→ Exercise directions: With pictures left out, output exactly the lines of the listing below from the line that has "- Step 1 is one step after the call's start" to the line that has "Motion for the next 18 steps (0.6", both lines kept.

→ Input data:

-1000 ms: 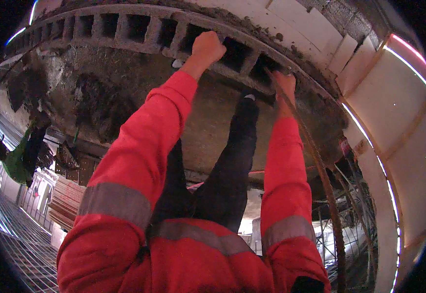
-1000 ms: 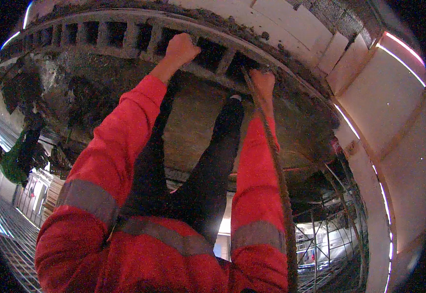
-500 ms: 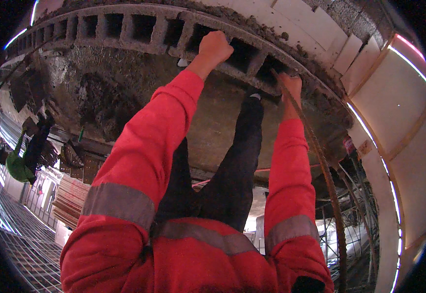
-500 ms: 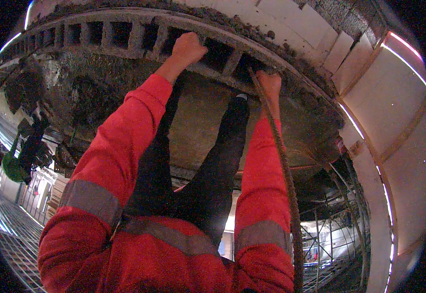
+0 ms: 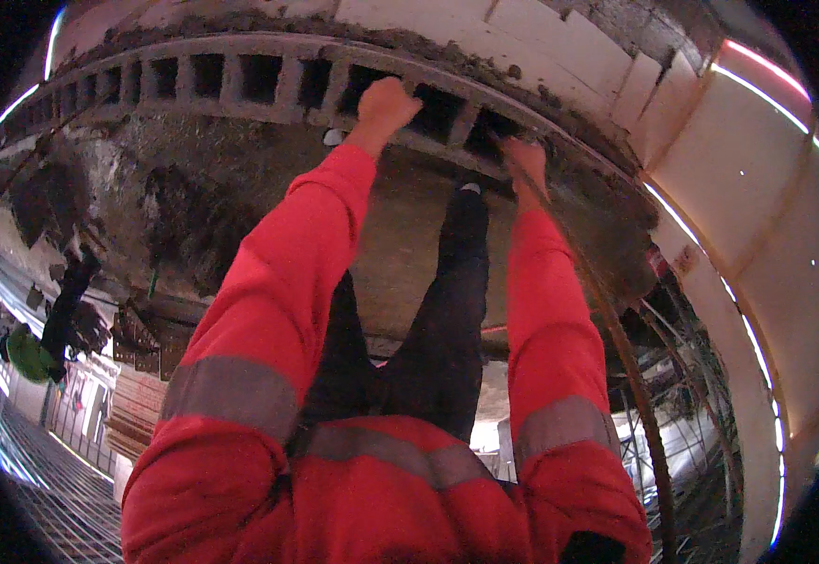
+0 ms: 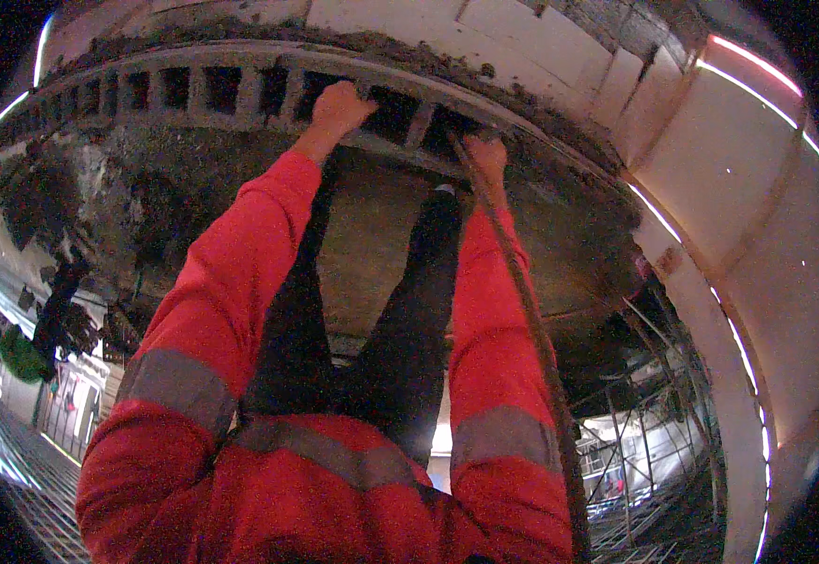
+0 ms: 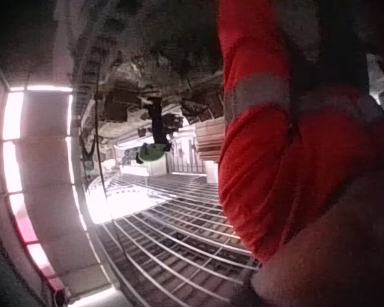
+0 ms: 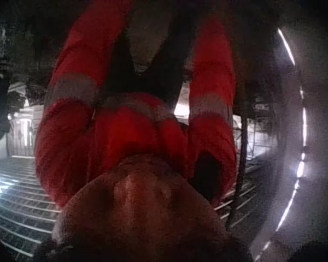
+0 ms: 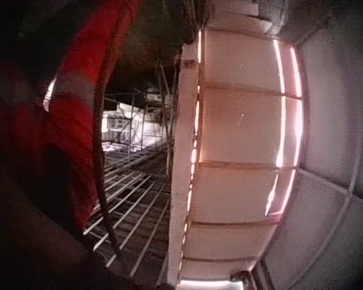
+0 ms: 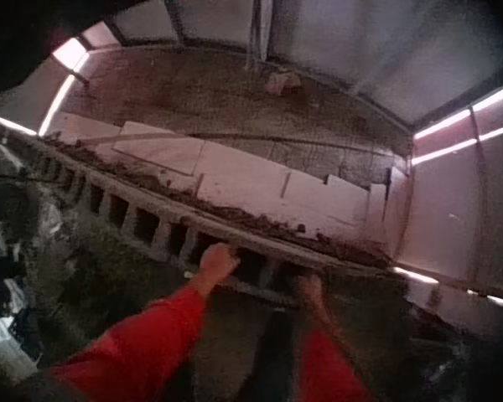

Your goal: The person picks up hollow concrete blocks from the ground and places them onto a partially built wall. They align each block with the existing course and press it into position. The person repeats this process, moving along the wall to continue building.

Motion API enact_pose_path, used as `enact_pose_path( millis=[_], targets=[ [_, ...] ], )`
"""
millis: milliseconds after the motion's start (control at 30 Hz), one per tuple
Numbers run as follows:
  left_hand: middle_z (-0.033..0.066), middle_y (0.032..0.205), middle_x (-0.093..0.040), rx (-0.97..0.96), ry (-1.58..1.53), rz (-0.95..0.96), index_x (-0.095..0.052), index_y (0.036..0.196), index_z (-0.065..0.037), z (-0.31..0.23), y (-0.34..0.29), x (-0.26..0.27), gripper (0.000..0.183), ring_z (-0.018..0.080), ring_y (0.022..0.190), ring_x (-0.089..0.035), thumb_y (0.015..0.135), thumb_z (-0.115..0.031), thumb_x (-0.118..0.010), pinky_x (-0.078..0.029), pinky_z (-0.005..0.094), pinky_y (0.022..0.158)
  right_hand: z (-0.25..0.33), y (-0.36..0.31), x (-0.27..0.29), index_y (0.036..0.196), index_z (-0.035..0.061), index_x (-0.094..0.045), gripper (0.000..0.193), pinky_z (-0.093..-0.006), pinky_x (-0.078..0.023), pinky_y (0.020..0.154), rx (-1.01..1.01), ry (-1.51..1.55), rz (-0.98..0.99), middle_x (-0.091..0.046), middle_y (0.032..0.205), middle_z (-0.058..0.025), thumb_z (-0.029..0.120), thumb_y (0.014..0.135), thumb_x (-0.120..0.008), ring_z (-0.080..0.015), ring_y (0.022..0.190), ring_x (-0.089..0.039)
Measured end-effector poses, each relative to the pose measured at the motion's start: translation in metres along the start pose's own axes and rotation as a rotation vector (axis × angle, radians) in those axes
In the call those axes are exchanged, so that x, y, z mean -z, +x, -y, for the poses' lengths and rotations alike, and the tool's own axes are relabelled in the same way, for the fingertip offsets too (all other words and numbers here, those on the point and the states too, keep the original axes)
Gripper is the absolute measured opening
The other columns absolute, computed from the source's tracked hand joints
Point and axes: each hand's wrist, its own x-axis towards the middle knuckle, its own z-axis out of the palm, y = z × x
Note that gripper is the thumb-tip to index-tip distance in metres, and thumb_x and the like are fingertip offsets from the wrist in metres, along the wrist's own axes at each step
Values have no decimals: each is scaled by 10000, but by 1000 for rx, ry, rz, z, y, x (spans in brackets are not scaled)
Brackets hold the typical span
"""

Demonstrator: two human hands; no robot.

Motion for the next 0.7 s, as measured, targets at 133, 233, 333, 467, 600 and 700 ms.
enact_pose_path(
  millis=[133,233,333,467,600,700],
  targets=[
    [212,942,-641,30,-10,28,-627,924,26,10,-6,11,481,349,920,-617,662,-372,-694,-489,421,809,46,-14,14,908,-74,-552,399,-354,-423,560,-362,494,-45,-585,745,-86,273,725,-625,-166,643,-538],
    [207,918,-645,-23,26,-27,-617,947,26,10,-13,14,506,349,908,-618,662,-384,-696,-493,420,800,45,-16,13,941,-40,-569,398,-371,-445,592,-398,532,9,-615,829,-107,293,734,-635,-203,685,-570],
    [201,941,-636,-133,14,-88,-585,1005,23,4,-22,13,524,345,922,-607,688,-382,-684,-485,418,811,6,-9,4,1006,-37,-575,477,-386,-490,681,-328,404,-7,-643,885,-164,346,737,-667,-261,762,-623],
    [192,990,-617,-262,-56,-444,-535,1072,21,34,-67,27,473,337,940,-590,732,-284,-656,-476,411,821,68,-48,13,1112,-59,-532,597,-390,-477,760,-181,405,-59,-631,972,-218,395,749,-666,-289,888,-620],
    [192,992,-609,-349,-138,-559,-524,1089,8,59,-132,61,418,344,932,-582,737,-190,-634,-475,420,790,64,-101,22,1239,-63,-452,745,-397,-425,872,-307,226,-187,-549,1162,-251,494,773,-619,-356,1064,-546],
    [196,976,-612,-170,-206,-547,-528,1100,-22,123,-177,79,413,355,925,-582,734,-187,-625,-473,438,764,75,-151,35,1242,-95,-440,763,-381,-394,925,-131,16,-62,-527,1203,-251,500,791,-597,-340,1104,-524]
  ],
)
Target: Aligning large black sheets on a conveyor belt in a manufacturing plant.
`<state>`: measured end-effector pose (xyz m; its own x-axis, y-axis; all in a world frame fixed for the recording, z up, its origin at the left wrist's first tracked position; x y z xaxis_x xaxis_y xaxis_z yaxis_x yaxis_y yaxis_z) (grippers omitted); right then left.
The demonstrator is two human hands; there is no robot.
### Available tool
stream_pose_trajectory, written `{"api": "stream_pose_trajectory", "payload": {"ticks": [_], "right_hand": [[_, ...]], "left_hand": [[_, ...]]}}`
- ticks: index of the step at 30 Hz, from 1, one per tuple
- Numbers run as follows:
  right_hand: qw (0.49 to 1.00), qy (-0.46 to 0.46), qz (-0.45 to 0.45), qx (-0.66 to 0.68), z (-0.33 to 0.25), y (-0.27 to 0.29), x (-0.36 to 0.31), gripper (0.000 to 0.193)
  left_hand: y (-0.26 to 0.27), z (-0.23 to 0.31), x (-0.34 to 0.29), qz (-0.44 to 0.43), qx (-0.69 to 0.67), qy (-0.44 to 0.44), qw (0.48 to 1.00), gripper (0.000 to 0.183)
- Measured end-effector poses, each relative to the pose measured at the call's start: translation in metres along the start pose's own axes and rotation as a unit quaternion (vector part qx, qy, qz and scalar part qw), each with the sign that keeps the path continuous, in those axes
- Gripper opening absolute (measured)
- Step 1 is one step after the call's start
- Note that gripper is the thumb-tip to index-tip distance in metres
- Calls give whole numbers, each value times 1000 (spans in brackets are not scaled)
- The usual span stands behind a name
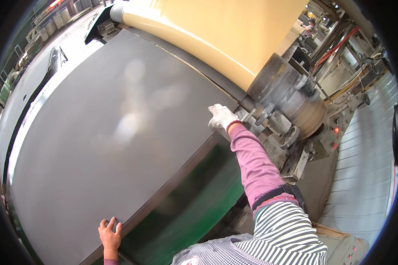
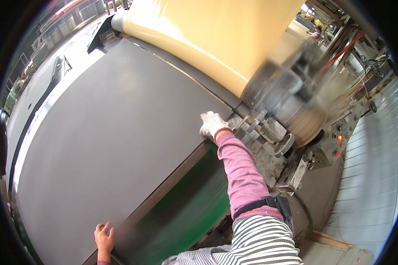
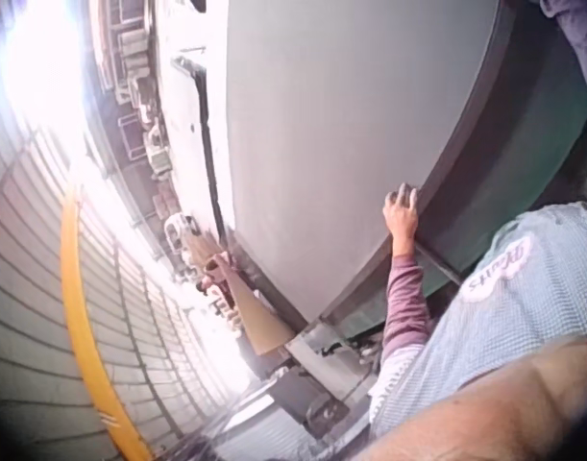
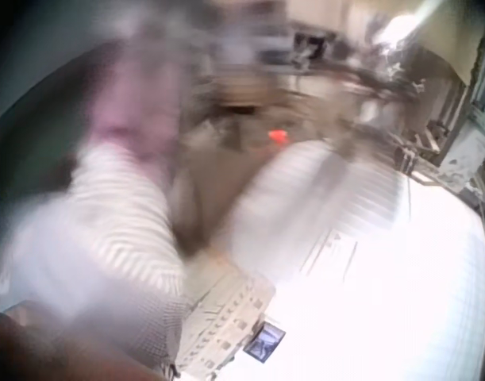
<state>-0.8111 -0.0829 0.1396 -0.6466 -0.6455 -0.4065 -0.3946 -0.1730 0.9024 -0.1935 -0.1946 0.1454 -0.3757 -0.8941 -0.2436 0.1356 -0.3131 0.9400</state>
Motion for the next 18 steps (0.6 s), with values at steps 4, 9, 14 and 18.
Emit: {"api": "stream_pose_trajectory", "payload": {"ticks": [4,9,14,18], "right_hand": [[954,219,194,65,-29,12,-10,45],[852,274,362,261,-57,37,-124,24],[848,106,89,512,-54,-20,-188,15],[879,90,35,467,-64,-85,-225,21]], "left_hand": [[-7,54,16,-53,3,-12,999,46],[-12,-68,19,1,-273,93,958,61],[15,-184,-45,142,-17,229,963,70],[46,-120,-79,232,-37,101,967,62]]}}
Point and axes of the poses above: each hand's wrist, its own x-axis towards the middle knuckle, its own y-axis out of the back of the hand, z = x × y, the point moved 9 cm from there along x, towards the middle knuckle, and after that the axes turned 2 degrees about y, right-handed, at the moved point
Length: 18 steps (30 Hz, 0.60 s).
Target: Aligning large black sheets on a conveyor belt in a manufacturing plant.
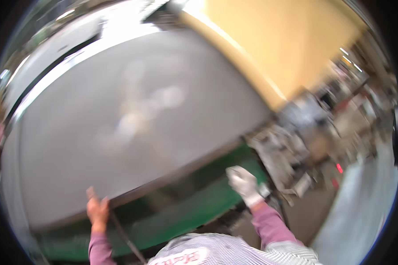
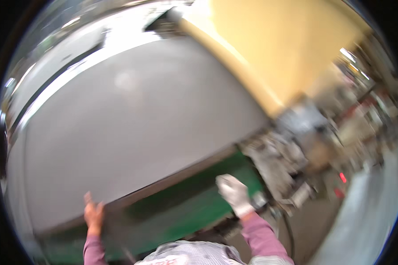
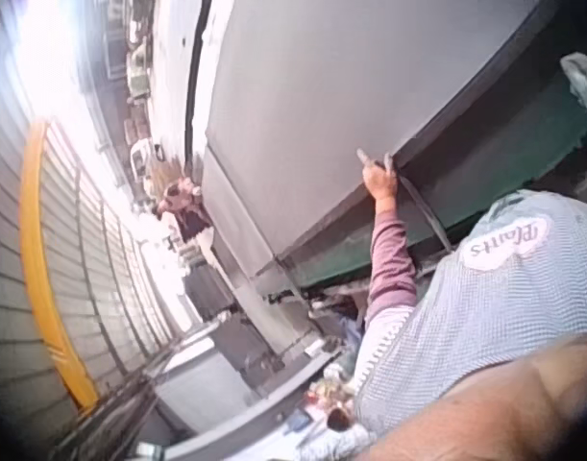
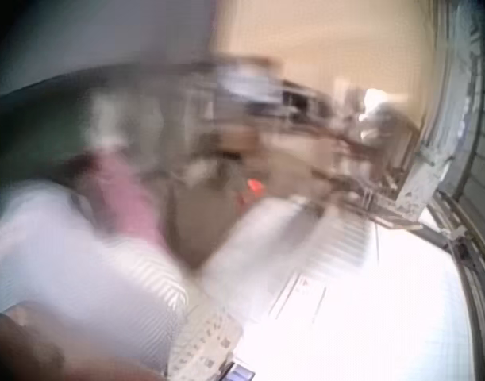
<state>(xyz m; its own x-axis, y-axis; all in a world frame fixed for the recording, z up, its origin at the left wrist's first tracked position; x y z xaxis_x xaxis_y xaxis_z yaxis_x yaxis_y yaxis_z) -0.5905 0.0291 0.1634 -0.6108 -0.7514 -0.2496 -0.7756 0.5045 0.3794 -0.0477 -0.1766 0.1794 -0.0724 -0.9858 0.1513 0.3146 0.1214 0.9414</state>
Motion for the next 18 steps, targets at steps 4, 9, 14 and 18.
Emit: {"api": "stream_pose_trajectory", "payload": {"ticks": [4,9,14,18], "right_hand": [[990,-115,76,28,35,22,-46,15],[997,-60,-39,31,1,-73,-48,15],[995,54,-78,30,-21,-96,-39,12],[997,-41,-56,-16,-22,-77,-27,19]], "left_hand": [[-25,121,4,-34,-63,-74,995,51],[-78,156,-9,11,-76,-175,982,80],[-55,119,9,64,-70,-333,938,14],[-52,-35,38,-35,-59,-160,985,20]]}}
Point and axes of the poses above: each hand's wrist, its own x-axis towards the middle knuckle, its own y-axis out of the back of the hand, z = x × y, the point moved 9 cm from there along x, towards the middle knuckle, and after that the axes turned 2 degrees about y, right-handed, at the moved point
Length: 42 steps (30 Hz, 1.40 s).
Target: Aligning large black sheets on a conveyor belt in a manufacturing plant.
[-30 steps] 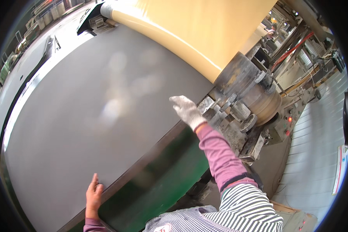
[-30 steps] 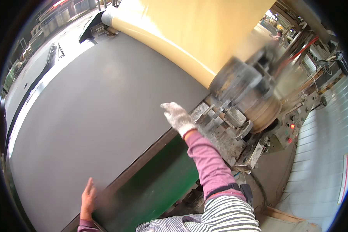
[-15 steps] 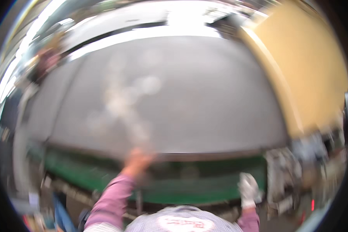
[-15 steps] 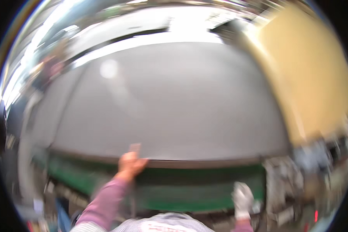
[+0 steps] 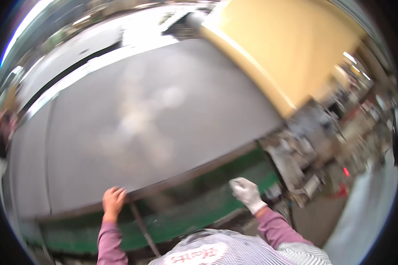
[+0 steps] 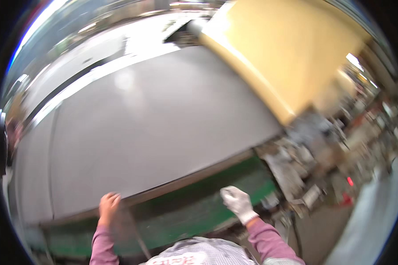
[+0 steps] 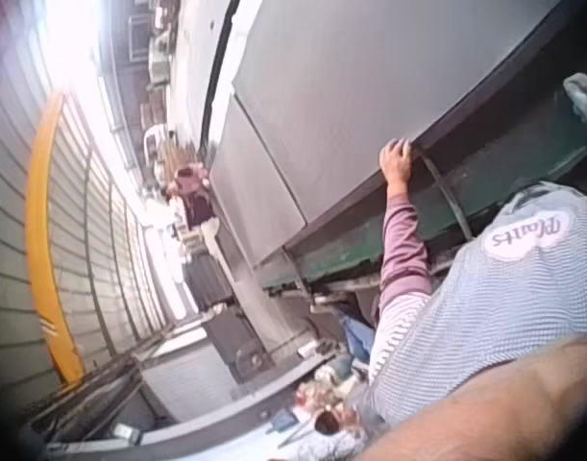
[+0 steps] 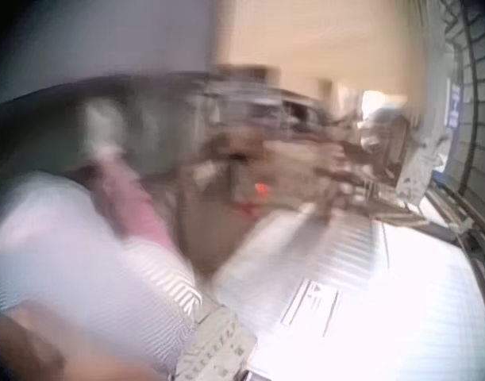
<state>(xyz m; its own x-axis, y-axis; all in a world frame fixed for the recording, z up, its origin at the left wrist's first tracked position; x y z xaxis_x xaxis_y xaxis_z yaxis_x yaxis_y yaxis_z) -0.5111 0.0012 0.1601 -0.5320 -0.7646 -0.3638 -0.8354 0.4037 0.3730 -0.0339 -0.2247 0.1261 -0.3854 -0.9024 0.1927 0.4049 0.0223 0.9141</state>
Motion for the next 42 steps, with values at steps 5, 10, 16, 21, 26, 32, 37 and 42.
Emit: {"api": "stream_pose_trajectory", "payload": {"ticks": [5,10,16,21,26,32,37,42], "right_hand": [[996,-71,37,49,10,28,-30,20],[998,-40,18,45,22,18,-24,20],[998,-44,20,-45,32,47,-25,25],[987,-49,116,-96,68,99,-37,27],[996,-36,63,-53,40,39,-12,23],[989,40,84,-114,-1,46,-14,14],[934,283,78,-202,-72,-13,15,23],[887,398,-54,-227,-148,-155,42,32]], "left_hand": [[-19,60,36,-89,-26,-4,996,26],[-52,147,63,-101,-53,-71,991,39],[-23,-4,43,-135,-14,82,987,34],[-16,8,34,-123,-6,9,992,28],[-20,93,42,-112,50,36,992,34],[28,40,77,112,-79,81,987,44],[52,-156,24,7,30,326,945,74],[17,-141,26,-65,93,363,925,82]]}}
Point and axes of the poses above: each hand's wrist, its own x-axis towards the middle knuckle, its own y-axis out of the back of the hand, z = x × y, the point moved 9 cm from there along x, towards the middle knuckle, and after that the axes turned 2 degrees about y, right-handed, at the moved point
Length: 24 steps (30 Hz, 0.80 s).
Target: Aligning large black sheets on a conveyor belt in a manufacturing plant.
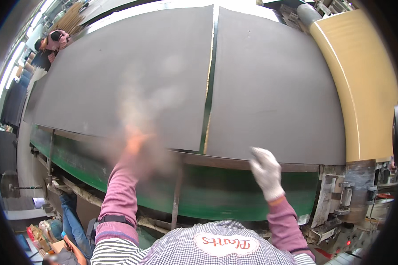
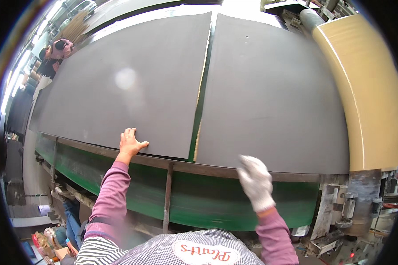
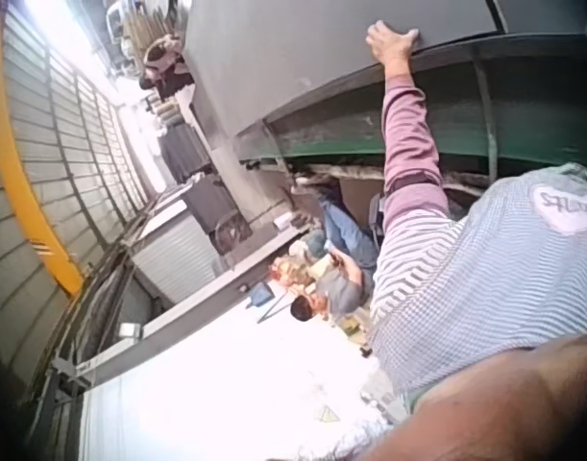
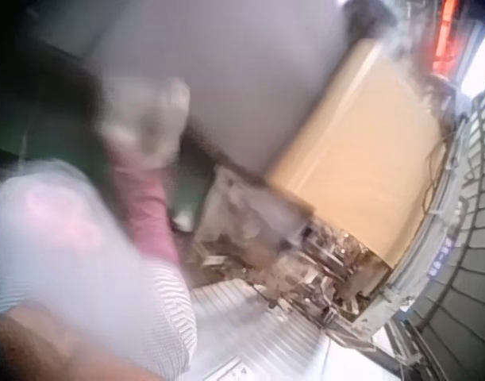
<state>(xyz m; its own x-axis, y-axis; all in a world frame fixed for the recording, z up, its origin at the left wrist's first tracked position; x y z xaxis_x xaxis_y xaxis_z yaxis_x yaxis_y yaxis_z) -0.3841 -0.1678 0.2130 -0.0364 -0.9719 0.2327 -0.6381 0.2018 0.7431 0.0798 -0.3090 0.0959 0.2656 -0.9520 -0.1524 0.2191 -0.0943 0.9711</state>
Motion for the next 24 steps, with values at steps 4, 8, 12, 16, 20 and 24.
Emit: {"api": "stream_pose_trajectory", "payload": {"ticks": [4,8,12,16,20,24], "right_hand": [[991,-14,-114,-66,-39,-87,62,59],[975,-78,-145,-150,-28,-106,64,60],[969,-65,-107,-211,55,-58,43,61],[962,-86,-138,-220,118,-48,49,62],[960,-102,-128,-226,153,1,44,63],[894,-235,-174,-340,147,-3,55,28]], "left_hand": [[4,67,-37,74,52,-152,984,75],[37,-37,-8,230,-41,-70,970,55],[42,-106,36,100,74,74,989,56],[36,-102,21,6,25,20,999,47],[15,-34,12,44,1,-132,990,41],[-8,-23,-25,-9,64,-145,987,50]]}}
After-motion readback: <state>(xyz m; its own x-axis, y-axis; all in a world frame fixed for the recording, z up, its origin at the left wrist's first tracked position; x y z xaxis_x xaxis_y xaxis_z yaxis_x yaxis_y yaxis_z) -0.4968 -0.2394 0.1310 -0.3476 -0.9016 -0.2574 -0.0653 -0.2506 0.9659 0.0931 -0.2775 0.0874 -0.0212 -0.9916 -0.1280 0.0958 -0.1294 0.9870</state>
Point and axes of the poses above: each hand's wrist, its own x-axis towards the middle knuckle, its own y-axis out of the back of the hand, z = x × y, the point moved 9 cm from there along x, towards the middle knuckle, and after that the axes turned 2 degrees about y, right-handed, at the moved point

→ Completed task:
- Step 1 is one step after the call's start
- Note that gripper is the thumb-tip to index-tip distance in metres
- Calls give whole numbers, each value times 1000 (spans in brackets are not scaled)
- The usual span stands behind a name
<state>-0.8111 -0.0829 0.1396 -0.6466 -0.6455 -0.4065 -0.3946 -0.1730 0.9024 -0.1935 -0.1946 0.1454 -0.3757 -0.8941 -0.2436 0.1356 -0.3131 0.9400</state>
Motion for the next 18 steps (0.6 s), with values at steps 4, 9, 14 and 18.

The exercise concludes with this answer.